President of the Court of Appeal of Lithuania
- In office 22 June 2021 – 22 June 2026
- President: Gitanas Nausėda
- Prime Minister: Ingrida Šimonytė Gintautas Paluckas Inga Ruginienė
- Chancellor: Jelena Vasilionokienė
- Preceded by: Algimantas Valantinas
- Succeeded by: Ernestas Rimšelis (acting)

Vice President of the Judicial Council of Lithuania
- In office 28 October 2024 – 22 June 2026
- Chairwoman: Danguolė Bublienė
- Preceded by: Algimantas Valantinas
- Succeeded by: Ramūnas Gadliauskas

Judge of Kaunas City District Court
- In office July 2004 – July 2010
- President: Valdas Adamkus Dalia Grybauskaitė

President of Kaunas County Court
- In office 22 August 2011 – 22 June 2021
- President: Dalia Grybauskaitė Gitanas Nausėda
- Preceded by: Vytautas Zelianka
- Succeeded by: Arūnas Purvainis

Personal details
- Born: 6 August 1974 (age 51) Kaunas, Lithuania
- Alma mater: Mykolas Romeris University

= Nerijus Meilutis =

President of the Appeal Court of Lithuania

Nerijus Meilutis (/lt/; born 6 August 1974) is a Lithuanian judge and legal professional who served as the President of the Court of Appeal of Lithuania from 22 June 2021 until 22 June 2026. He has been a Judge at Kaunas City District Court and later Judge of Kaišiadorys district court.

== Education ==
In 1996, he graduated from the Lithuanian Police Academy with the bachelor of law, in 1998 – from the Mykolas Romeris University with the master of law qualification.

== Career ==
1998–2004 – Pre-trial investigation officer of the Kaunas branch of the STT. From July 2004 to July 2010, he was a judge at Kaunas City District Court. From July 2010 to August 2011, he was a judge of the Kaišiadorys District Court, the president of this court. From 22 August 2011 to 23 August 2016 and from 1 September 2016 to 2021, he was the President of Kaunas Regional Court, from August 2011 to 2021 he was a judge of that court.

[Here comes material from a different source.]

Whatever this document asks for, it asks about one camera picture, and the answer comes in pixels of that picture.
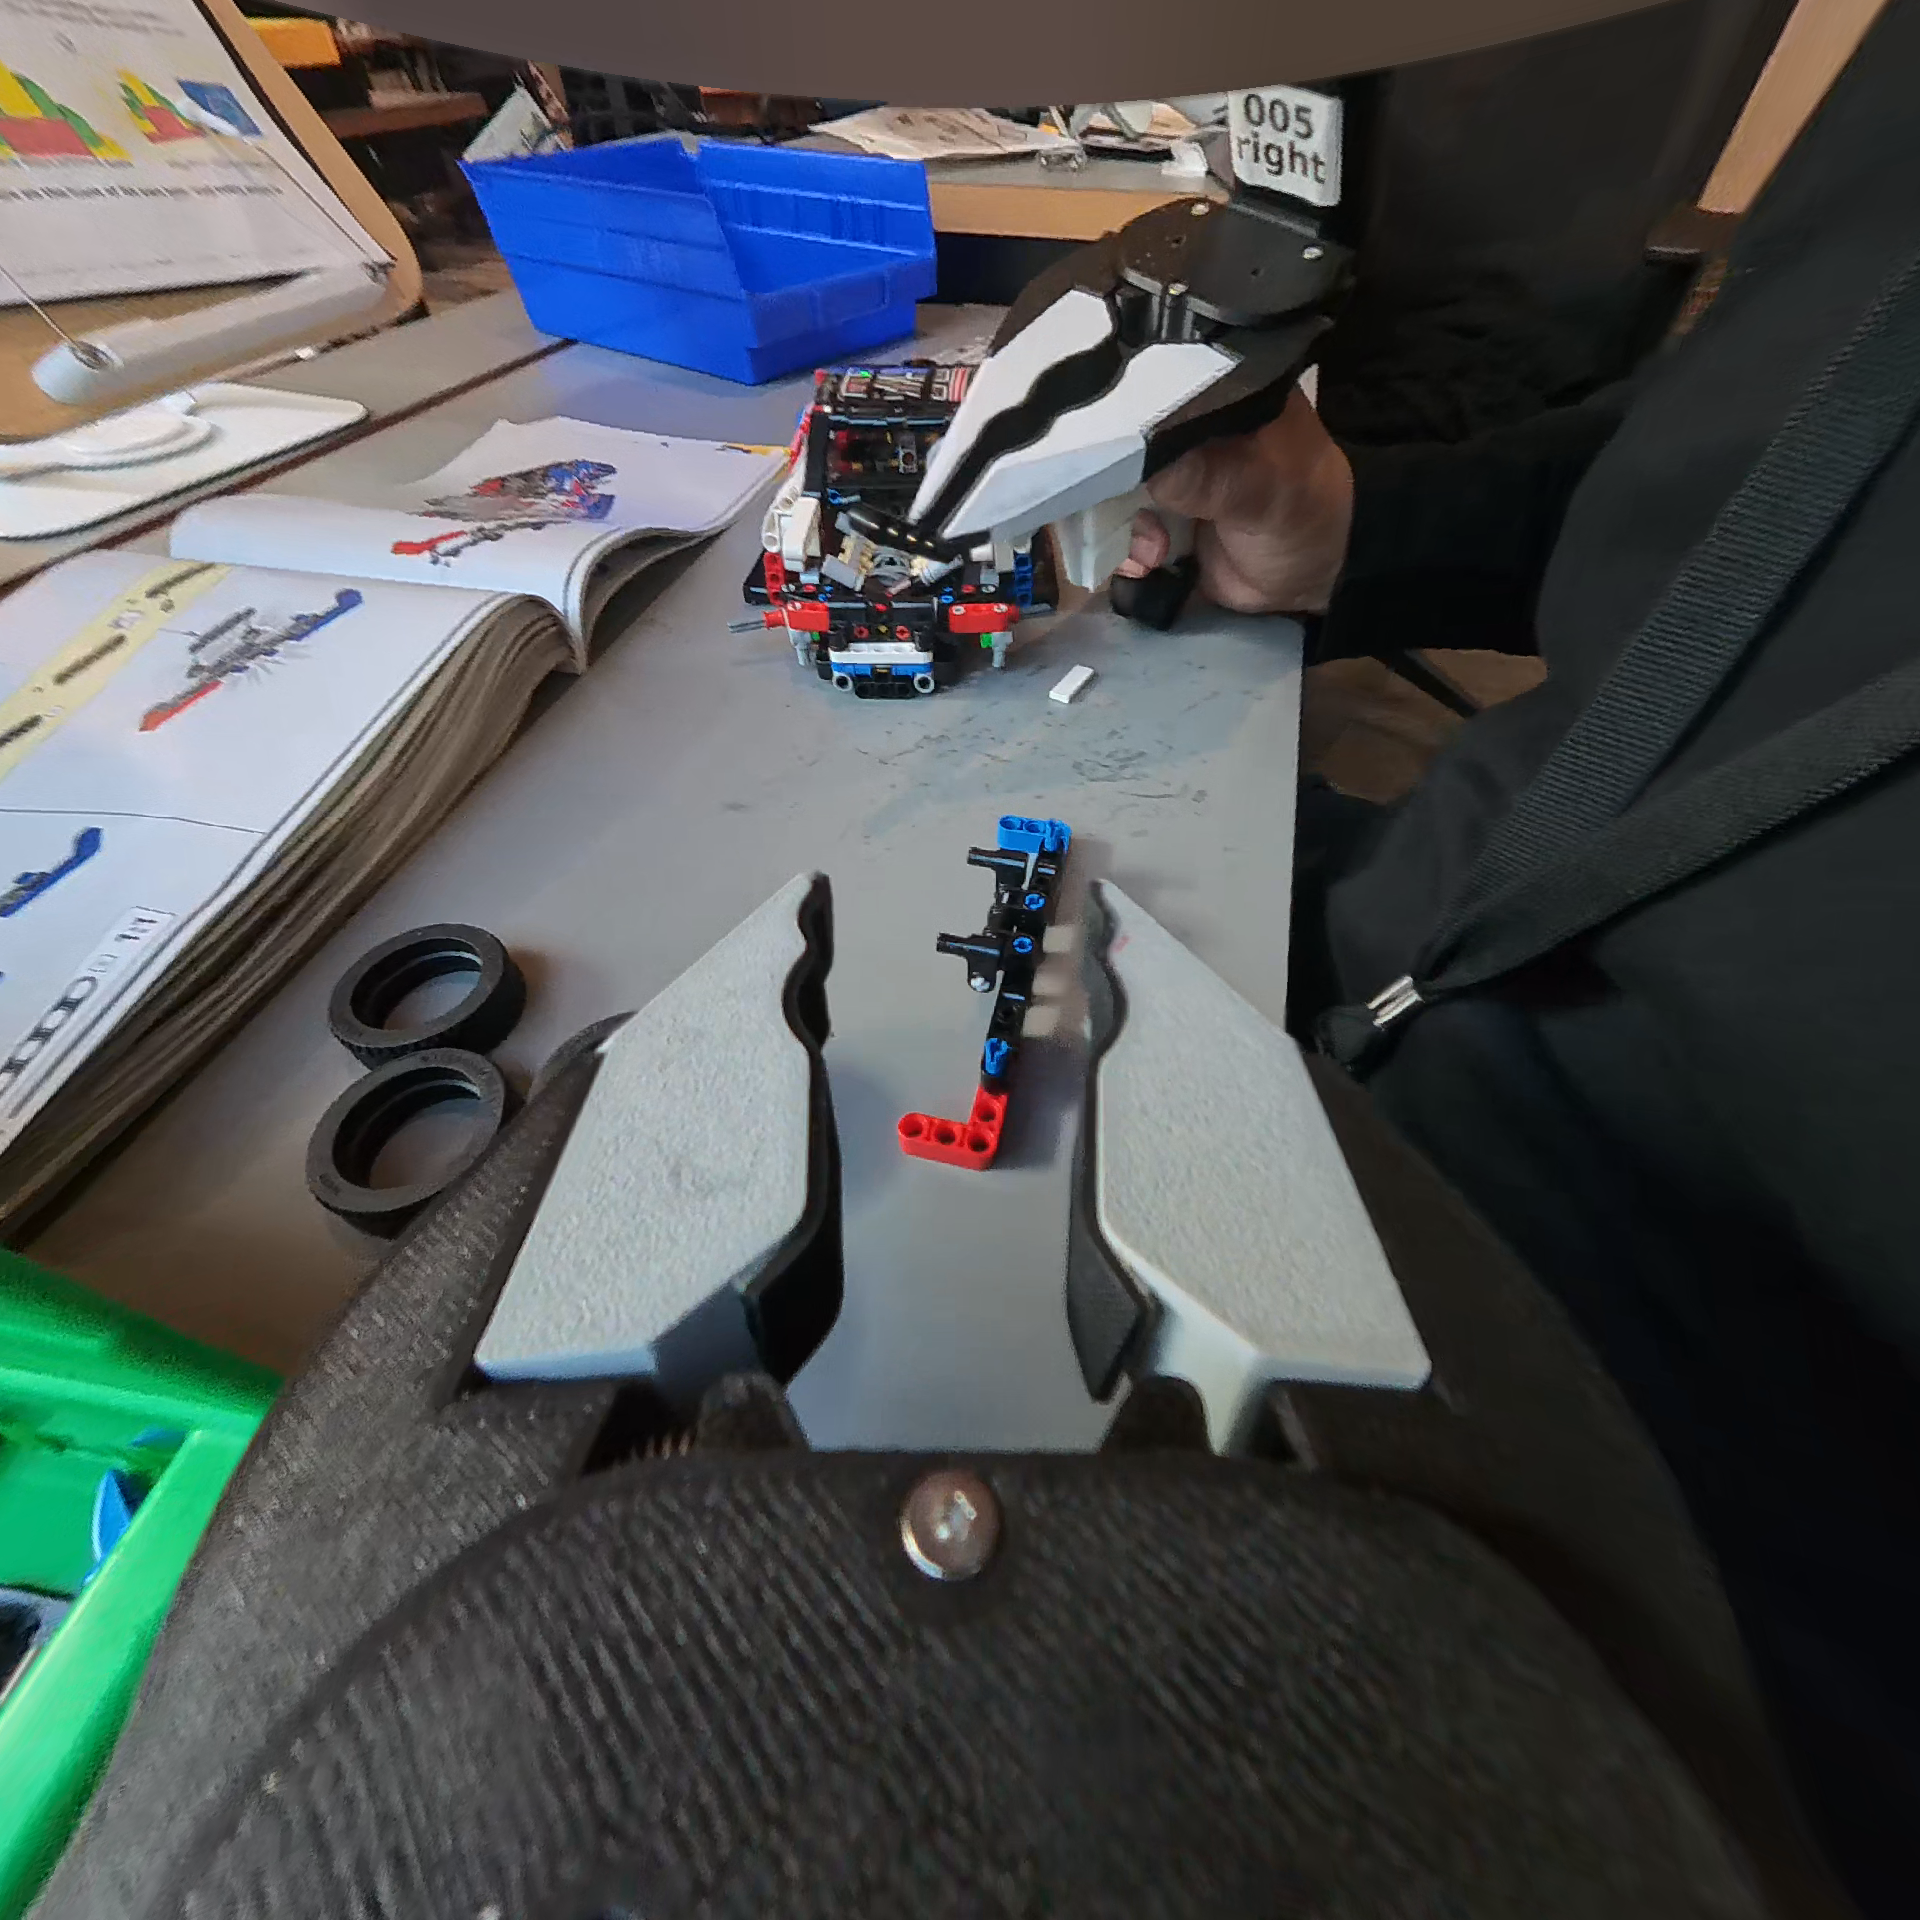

President of the Appeal Court of Lithuania from 22 June 2021 until 22 June 2026.

== Social activities ==
From 2012 to 2020 (2 terms), he was a member of the Judicial Council.

From November 2016 to January 2019, he was the coordinator of the Administrative Committee and, from May 2018 to June 2020, a representative of the Judicial Council in the Executive Board of the European Network of Councils for the Judiciary. From March 2017 until now he is a lecturer at the Department of Public Law of the Faculty of Law of Vytautas Magnus University, since 1 February 2021 he has been an associate professor.

He is fluent in English and Russian.